Saturday, February 16, 2019

Taipei Book Expo '19


  Call me Da-Wei. I was reminded there are very few people you can rely upon and embarked on a trip to the Taipei Book Expo on my own. I was rewarded with the first book I focused on: Moby Dick, illustrated; a ten-pounder that lightened my load instead of weighing me down. I walked on but realized that if I didn't get that Moby it may be gone on the return. I thought it would be $200 or more but it was $27; a one-of-a-kind, just published. Perfect to sit and read in the covered patio on a rainy day. I went back but refused the cloth tote bag with a nifty phrase about socialism and a Karl Marx likeness for a brown paper bag with handles. I had enough of Marx for fashion and walked off to see what other English language books there were; not as many as last year.
There were too many stalls with languages no one in Taiwan read but I guess some publishers needed to digest funds. Taipei Writing Group weren't there this year; I guess they had no funds to digest and no collective output to show. Walking briskly by the Hare Krishna and Bhutan stalls I came around to a bookseller with Wordsworth and Collins Classics pocket books, 99 each; 5 for 450. I was hoping I wouldn't see a Moby and I didn't. But I did see a few Thomas Hardy novels, bought four of them (one a duplicate) and one Jack London White Fang.  
      As I was about to leave, an art retailer with coffee table books, three for 1000, had on top displayed  a grand George Catlin collection of Native American portraits and landscapes from the Smithsonian. With sincere socialists and good times in mind, I couldn't resist the $12 steal, though the bag weighed 20 pounds and the straps were cutting blood circulation in my fingers. They fit in  snugly. like a solid brick; I was ready for a breather at Lobster Foods; New York roll with Guinness on tap then headed back to the Red line to Taipei Terminal for the high speed return to Taichung.
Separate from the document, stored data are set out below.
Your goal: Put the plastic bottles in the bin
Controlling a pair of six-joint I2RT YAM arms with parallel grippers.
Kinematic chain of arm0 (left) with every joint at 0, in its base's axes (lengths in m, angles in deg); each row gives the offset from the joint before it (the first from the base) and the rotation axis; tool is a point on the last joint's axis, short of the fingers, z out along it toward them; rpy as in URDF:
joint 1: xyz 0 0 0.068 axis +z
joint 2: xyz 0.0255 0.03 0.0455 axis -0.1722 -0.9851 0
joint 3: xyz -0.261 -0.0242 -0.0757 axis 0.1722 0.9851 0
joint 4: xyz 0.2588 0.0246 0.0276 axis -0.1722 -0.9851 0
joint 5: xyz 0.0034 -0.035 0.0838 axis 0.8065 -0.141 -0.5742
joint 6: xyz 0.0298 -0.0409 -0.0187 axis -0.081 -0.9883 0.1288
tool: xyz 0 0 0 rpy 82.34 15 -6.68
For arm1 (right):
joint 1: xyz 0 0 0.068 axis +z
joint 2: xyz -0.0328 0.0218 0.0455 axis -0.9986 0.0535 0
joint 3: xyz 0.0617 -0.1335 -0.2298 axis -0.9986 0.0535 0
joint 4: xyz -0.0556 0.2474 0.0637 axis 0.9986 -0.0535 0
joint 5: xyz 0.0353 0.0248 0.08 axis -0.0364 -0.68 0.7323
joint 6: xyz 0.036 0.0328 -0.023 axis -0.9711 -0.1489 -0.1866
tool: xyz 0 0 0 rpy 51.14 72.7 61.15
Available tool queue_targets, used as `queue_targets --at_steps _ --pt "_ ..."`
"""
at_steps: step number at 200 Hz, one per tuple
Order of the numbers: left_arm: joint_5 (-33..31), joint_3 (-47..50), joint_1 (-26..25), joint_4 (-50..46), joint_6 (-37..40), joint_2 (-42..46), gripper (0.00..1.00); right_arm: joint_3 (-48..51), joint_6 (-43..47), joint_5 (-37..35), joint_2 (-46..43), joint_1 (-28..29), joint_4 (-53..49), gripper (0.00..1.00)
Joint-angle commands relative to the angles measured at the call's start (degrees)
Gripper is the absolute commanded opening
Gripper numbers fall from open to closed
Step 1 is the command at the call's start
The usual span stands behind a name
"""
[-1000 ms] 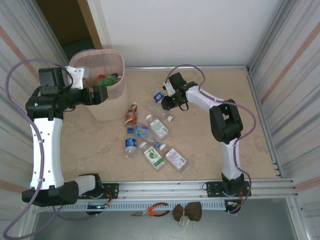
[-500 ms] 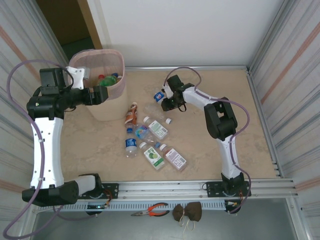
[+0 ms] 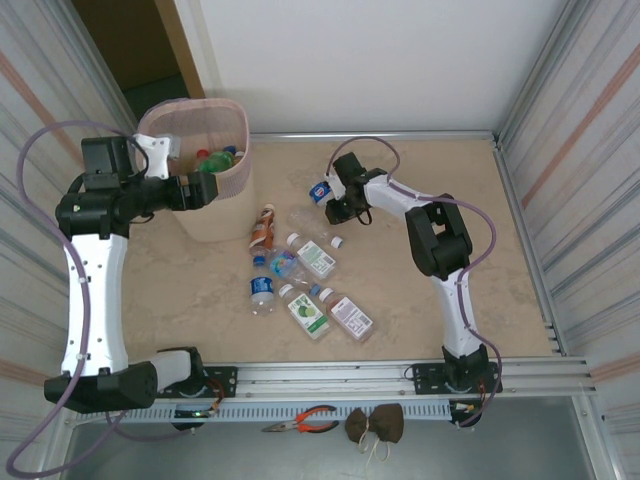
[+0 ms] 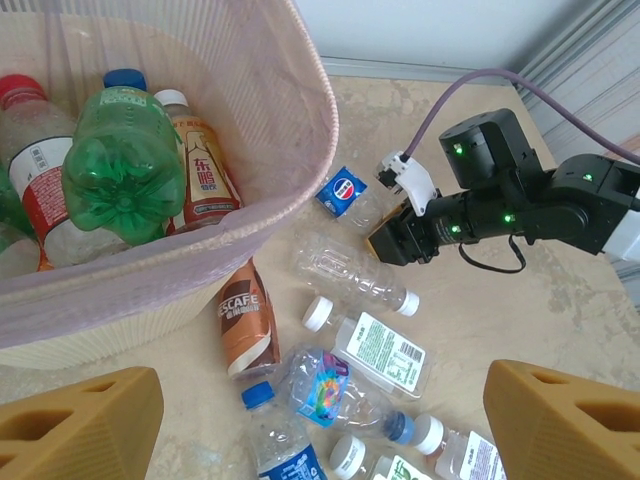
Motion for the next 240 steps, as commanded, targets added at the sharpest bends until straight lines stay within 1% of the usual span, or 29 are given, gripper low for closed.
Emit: queue_targets --at_steps 1,29,50,79,100,132,148,165,179,205,228,240 --pt "2.3 0.7 0.4 2.3 -1.1 0.8 0.84 2.3 3.4 -4.2 -6.1 0.0 1.1 0.26" --pt "3.7 1.0 0.4 2.8 -1.5 0.5 0.82 8.3 8.9 -7.3 -12.6 -0.2 5.4 0.22" --pt "5.2 1.0 0.4 2.9 -1.4 0.1 0.81 12.8 15.1 -8.9 -17.8 -0.3 8.5 0.18" --pt "7.3 0.8 0.2 3.3 -1.2 -0.5 0.81 17.2 24.3 -10.7 -24.3 -0.1 10.2 0.16" --pt "8.3 0.1 -1.4 3.3 0.0 -1.0 0.81 20.2 31.9 -11.2 -29.1 0.6 10.7 0.15" --pt "9.6 -2.0 -4.9 1.7 3.2 -2.8 0.81 24.5 46.2 -10.5 -36.1 2.8 7.3 0.11" --pt "10.0 -3.1 -7.0 0.7 4.5 -3.9 0.81 27.8 52.7 -11.3 -40.0 4.8 6.5 0.09" --pt "10.0 -4.4 -9.6 -0.2 5.8 -5.4 0.81 29.9 56.5 -11.5 -43.9 6.7 4.9 0.08" --pt "10.0 -5.4 -12.1 -1.1 7.1 -6.8 0.81 31.0 58.8 -10.5 -47.0 8.1 2.9 0.08" --pt "11.5 -8.0 -18.3 -4.7 11.0 -10.3 0.81 33.5 62.6 -9.8 -53.1 11.6 0.0 0.07" --pt "9.7 -10.0 -24.8 -8.5 14.2 -13.5 0.81 34.2 64.3 -9.7 -57.7 14.5 -3.4 0.06" --pt "9.4 -10.4 -27.0 -9.7 14.4 -14.9 0.81 34.3 64.7 -10.4 -59.7 16.1 -5.2 0.06"
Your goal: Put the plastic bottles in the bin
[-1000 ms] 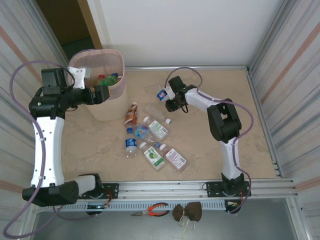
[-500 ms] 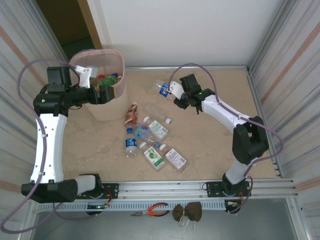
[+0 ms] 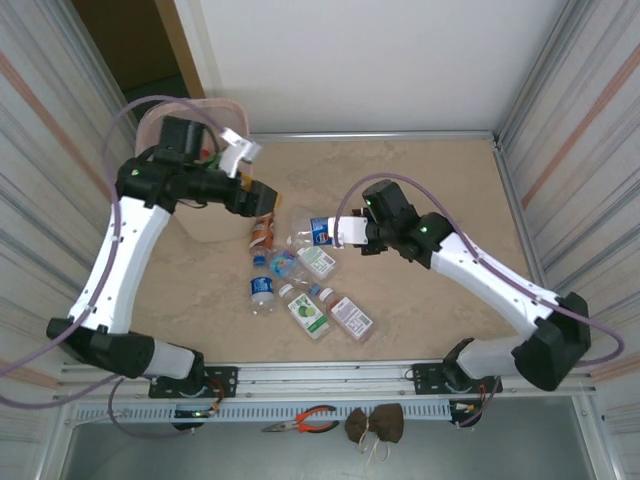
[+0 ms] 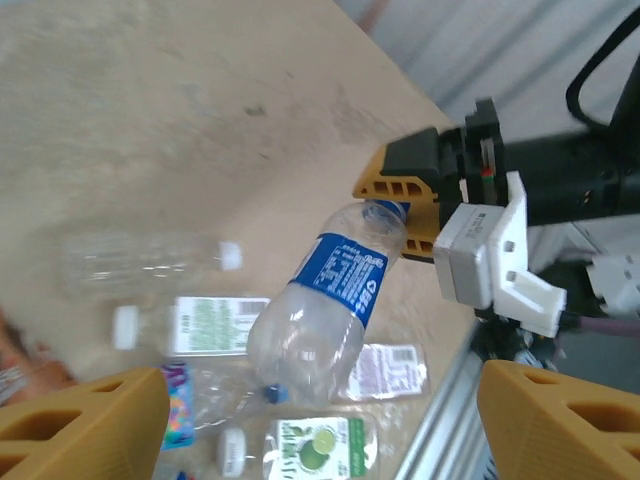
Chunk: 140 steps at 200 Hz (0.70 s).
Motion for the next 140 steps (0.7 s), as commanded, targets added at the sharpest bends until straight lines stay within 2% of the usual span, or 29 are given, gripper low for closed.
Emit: queue_targets --at_steps 1,52,99,140 --pt "0.3 -2.2 -4.2 -5.7 4.2 -2.2 0.81 0.9 4.2 0.4 -4.6 2.7 -5.3 0.06" --pt "-0.1 -1.1 -12.8 -9.0 5.6 -5.6 0.8 0.4 5.2 -2.5 -10.6 7.3 -12.1 0.06" --pt "-0.3 -0.4 -19.7 -11.1 7.1 -8.7 0.79 -2.1 4.0 -2.5 -12.5 8.7 -18.6 0.05" --pt "0.1 0.3 -22.8 -10.9 7.2 -11.3 0.79 -3.2 3.6 -3.6 -13.3 9.8 -20.6 0.05"
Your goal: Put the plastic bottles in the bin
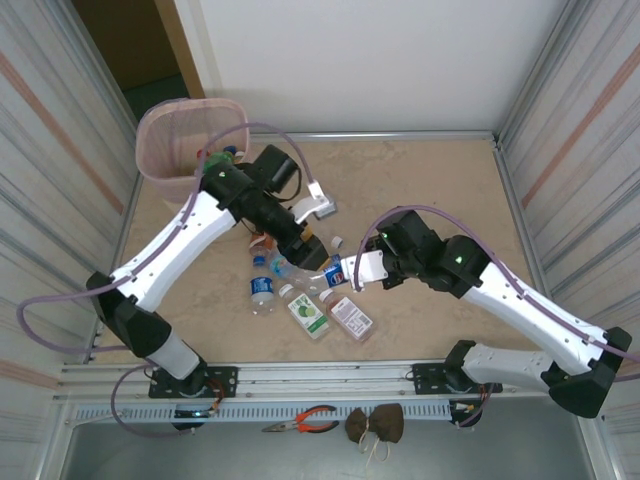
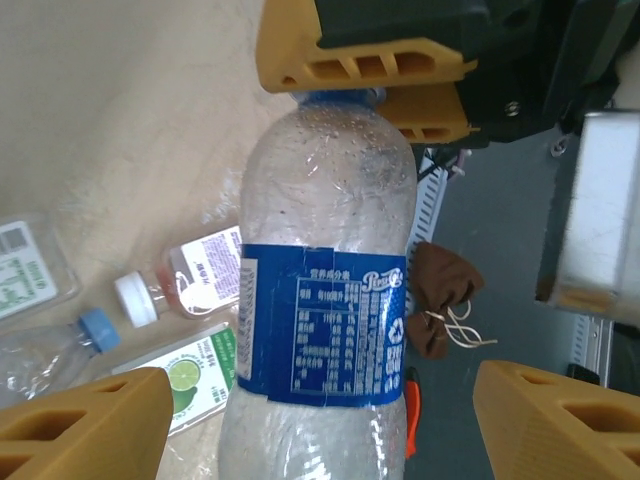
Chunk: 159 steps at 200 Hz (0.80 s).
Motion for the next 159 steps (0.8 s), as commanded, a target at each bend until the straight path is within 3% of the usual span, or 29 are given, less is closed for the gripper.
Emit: queue_targets --at_steps 1,105,159 --pt "0.5 0.8 -0.9 -1.4 1.4 -1.1 0.79 -2.4 -0.4 -1.2 -1.6 1.1 -3.0 0.05" --pt "5.3 3.4 -4.2 0.2 4.1 -3.7 0.74 -4.4 0.5 -3.2 -3.1 5.0 0.2 0.05" --pt "6.1 3.1 -4.7 0.0 4.7 -4.4 0.62 -4.9 0.8 -4.3 -2.6 5.8 -0.3 0.05"
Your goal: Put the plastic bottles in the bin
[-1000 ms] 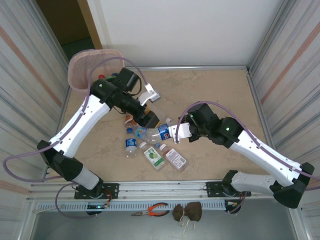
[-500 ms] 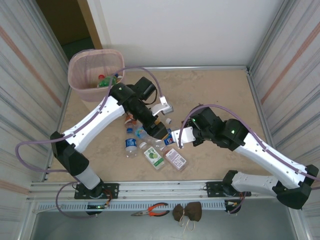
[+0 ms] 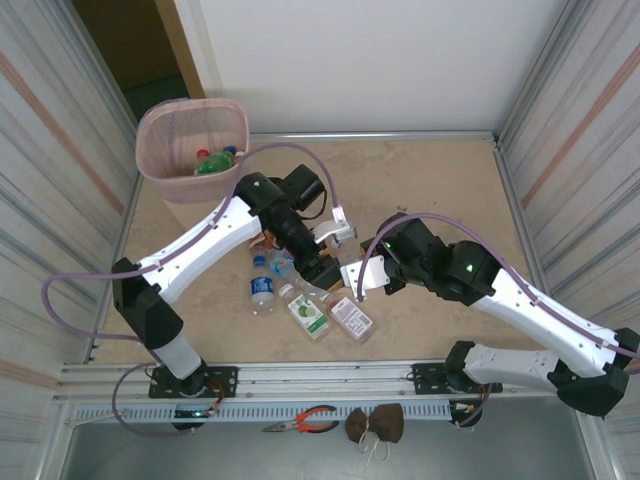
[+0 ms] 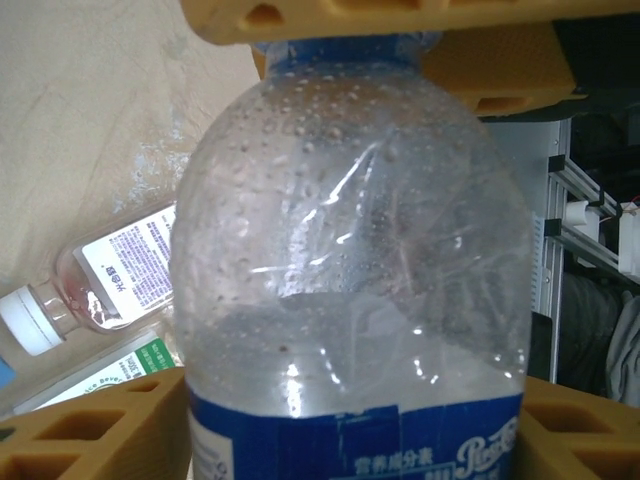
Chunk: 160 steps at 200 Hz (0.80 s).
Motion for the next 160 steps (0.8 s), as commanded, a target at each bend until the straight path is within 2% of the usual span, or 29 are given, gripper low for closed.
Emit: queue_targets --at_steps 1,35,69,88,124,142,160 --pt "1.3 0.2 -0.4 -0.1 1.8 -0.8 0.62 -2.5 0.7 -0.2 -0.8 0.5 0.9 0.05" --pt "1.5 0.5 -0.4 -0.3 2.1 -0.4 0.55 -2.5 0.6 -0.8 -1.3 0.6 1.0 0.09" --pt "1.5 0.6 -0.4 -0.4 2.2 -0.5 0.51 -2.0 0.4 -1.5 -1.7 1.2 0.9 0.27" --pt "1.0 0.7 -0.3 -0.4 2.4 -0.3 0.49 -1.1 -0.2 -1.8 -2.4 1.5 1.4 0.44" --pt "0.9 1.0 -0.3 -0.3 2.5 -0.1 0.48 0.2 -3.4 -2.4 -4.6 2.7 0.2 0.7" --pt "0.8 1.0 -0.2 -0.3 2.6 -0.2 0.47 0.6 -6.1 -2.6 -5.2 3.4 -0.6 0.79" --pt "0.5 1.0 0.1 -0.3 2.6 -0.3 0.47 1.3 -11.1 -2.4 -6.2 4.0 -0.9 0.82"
     It's true that the paper bag broke off the bike and spilled the books on the road near the Han River on the bike ride home from the local Taiwan Railroad station. I picked them up oblivious to honking and stuffed them into the plastic Catlin bag. It's true that the plastic bag broke on the step of Renoir Condo as I ended the excursion, but I laughed it off. I can be my bodyguard and I can be my long lost pal, I can call myself and when I do you can call me Ishmael, Da-Wei, or Al.